Problem to solve:
Reproduce the material below only from the line with "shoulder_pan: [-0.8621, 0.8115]" to the line with "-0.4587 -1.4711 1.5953", both included, keeping each line exact and dropping the pictures.

Materials provided:

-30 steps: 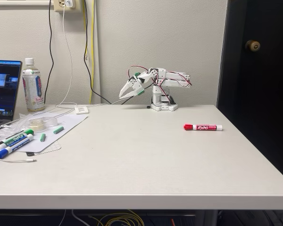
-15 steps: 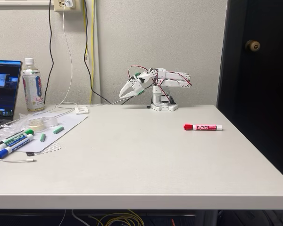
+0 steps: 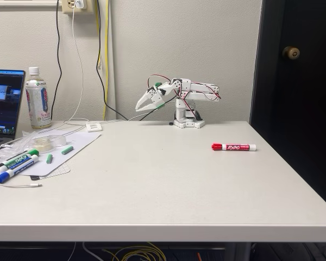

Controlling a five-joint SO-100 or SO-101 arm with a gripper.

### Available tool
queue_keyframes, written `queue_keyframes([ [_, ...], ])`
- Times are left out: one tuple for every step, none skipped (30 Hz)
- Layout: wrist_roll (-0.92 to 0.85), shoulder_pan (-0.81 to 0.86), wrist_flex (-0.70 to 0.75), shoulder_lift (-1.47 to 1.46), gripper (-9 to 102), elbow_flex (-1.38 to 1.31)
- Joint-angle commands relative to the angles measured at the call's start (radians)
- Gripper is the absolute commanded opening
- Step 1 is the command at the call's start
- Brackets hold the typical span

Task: Pick up the red marker.

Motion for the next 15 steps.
queue_keyframes([
  [-0.005,-0.029,-0.089,0.008,0,-0.028],
  [-0.002,-0.048,-0.098,0.008,0,-0.049],
  [0.011,-0.064,-0.097,0.008,0,-0.077],
  [0.032,-0.081,-0.086,0.008,0,-0.107],
  [0.071,-0.098,-0.075,0.008,0,-0.141],
  [0.098,-0.12,-0.072,0.008,0,-0.175],
  [0.103,-0.146,-0.078,0.008,0,-0.206],
  [0.095,-0.172,-0.081,0.008,0,-0.233],
  [0.095,-0.195,-0.078,0.008,0,-0.259],
  [0.11,-0.218,-0.074,0.008,0,-0.282],
  [0.123,-0.239,-0.074,0.008,0,-0.299],
  [0.123,-0.264,-0.077,0.008,0,-0.314],
  [0.117,-0.288,-0.081,0.009,0,-0.325],
  [0.117,-0.31,-0.091,0.009,0,-0.33],
  [0.117,-0.337,-0.104,0.009,0,-0.333],
])
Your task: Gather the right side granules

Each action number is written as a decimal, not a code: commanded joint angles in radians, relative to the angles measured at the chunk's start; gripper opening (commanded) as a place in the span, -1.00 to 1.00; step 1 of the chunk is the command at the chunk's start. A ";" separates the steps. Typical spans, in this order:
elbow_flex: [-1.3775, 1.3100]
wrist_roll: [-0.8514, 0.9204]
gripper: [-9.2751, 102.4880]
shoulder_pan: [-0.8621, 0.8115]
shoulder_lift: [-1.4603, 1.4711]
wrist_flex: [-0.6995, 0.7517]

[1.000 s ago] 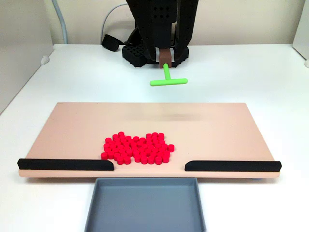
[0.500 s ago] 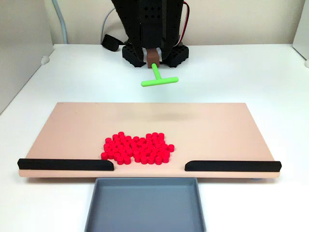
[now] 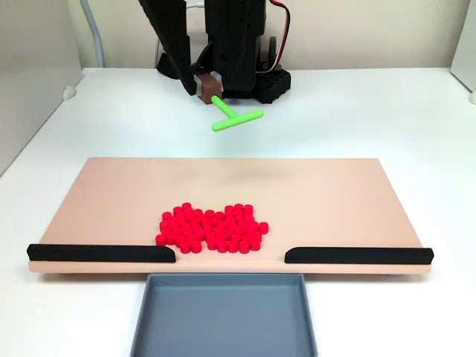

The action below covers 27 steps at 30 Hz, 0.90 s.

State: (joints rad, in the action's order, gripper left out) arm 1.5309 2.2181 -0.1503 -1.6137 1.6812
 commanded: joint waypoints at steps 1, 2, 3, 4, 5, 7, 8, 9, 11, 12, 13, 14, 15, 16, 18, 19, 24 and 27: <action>-0.031 0.117 -0.84 -0.026 -0.011 -0.003; -0.031 0.156 -0.84 -0.034 -0.012 -0.003; -0.031 0.202 -0.84 -0.043 -0.015 -0.003; -0.031 0.253 -0.84 -0.051 -0.018 -0.003; -0.031 0.305 -0.84 -0.063 -0.023 -0.003; -0.031 0.422 -0.84 -0.094 -0.029 -0.003; -0.031 0.485 -0.84 -0.114 -0.029 -0.003; -0.031 0.540 -0.84 -0.132 -0.029 -0.003; -0.031 0.657 -0.84 -0.170 -0.023 -0.003; -0.031 0.710 -0.84 -0.190 -0.017 -0.003; -0.031 0.764 -0.84 -0.209 -0.011 -0.003; -0.031 0.811 -0.84 -0.225 -0.005 -0.011; -0.031 0.851 -0.84 -0.238 0.000 -0.017; -0.031 0.894 -0.84 -0.249 0.006 -0.026; -0.031 0.968 -0.84 -0.264 0.021 -0.044; -0.031 1.015 -0.84 -0.273 0.029 -0.054; -0.083 1.203 -0.84 -0.305 0.109 -0.084; -0.137 1.279 -0.84 -0.322 0.169 -0.083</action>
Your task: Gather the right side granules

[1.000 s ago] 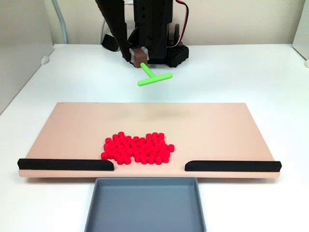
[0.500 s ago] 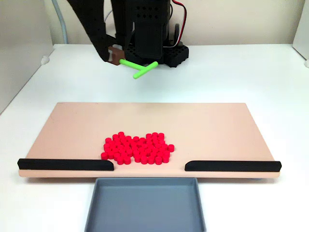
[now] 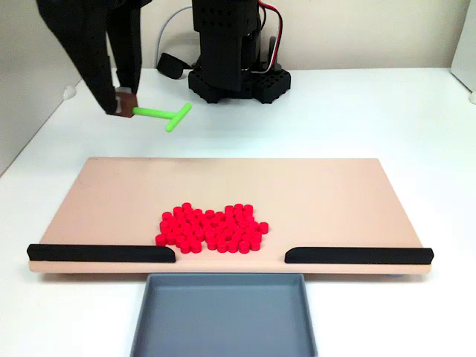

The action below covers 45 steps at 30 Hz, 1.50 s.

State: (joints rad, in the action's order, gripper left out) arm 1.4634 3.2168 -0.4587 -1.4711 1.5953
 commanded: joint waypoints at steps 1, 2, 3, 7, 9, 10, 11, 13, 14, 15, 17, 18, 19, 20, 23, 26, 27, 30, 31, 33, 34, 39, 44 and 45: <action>-0.087 0.307 -0.84 -0.018 0.044 0.003; -0.107 0.328 -0.84 -0.023 0.064 0.006; -0.130 0.354 -0.84 -0.028 0.081 0.012; -0.195 0.437 -0.84 -0.037 0.138 0.014; -0.230 0.480 -0.84 -0.038 0.166 0.015; -0.249 0.502 -0.84 -0.040 0.179 0.015; -0.265 0.520 -0.84 -0.040 0.193 0.015; -0.298 0.558 -0.84 -0.038 0.221 0.015; -0.313 0.575 -0.84 -0.035 0.236 0.015; -0.331 0.598 -0.84 -0.034 0.253 0.015; -0.364 0.634 -0.84 -0.031 0.285 0.015; -0.382 0.644 -0.84 -0.028 0.299 0.015; -0.394 0.658 -0.84 -0.025 0.313 0.014; -0.405 0.672 -0.84 -0.020 0.325 0.012; -0.423 0.692 -0.84 -0.009 0.357 0.003; -0.436 0.701 -0.84 0.005 0.377 0.003; -0.443 0.709 -0.84 0.008 0.383 0.003; -0.446 0.724 -0.84 0.017 0.396 0.003; -0.446 0.730 -0.84 0.020 0.397 0.003; -0.446 0.741 -0.84 0.023 0.400 0.003; -0.446 0.747 -0.84 0.023 0.402 0.003; -0.460 0.775 -0.84 0.021 0.413 0.002; -0.495 0.782 -0.84 0.018 0.446 0.002; -0.502 0.782 -0.84 0.018 0.454 0.002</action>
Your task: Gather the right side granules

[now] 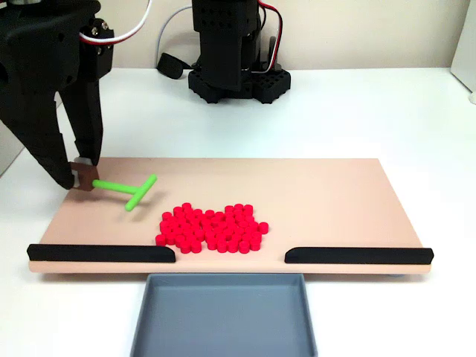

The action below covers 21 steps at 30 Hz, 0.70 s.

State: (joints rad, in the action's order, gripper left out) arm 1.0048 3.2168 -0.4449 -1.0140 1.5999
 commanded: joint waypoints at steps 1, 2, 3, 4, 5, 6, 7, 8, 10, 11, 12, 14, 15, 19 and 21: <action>-0.048 0.782 -0.84 0.005 0.003 -0.003; -0.049 0.781 -0.84 0.005 0.008 -0.003; -0.054 0.779 -0.84 0.005 0.015 -0.003; -0.061 0.779 -0.84 0.005 0.023 -0.003; -0.066 0.776 -0.84 0.008 0.031 -0.003; -0.072 0.773 -0.84 0.009 0.038 -0.003; -0.080 0.773 -0.84 0.009 0.046 -0.003; -0.086 0.773 -0.84 0.011 0.052 -0.003; -0.097 0.772 -0.84 0.011 0.063 -0.003; -0.100 0.772 -0.84 0.011 0.067 -0.003; -0.100 0.770 -0.84 0.012 0.071 -0.003; -0.107 0.765 -0.84 0.015 0.077 -0.003; -0.110 0.764 -0.84 0.017 0.081 -0.003; -0.121 0.758 -0.84 0.021 0.092 -0.003; -0.121 0.753 -0.84 0.025 0.094 -0.003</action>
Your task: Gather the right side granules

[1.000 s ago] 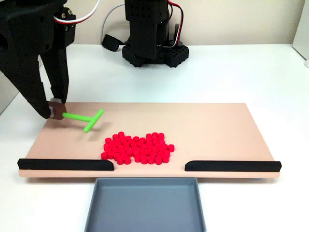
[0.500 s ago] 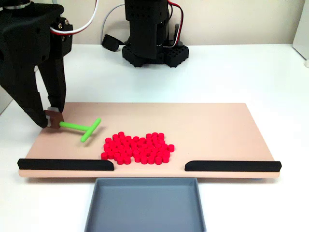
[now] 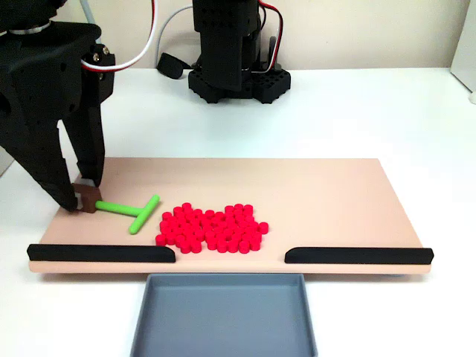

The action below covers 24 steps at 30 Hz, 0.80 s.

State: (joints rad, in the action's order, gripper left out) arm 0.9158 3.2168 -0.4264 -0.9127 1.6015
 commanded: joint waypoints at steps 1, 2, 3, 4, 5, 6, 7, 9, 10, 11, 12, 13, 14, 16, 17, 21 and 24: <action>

Response for this exercise:
shoulder_pan: [-0.8621, 0.8115]
shoulder_lift: [-1.4603, 1.4711]
wrist_flex: [-0.6995, 0.7517]

[1.000 s ago] 
[0.500 s ago] 
[now] 

The action below covers 27 steps at 30 Hz, 0.90 s.

State: (joints rad, in the action's order, gripper left out) arm 1.5309 2.2181 -0.1503 -1.6137 1.6812
 commanded: joint waypoints at steps 1, 2, 3, 4, 5, 7, 8, 9, 11, 12, 13, 14, 15, 16, 18, 19, 24 and 27: <action>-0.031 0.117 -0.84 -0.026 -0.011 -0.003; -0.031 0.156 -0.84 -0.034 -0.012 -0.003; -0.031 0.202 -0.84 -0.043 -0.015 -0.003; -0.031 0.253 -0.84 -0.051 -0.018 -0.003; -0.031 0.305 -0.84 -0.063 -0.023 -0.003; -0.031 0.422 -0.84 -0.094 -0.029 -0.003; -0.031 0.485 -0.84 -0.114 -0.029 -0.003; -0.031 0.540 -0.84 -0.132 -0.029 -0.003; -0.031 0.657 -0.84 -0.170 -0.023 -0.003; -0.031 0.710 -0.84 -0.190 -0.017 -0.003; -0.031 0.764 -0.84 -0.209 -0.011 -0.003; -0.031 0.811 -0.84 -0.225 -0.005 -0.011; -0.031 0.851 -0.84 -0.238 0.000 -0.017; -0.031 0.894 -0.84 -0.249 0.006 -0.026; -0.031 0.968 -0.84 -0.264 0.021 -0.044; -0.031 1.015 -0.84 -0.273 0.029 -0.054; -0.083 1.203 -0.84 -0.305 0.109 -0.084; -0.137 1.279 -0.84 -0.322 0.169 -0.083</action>
Your task: Gather the right side granules

[1.000 s ago] 
[0.500 s ago] 
[now] 

The action below covers 45 steps at 30 Hz, 1.50 s.

State: (joints rad, in the action's order, gripper left out) arm 1.4634 3.2168 -0.4587 -1.4711 1.5953

The requested output has been given in full.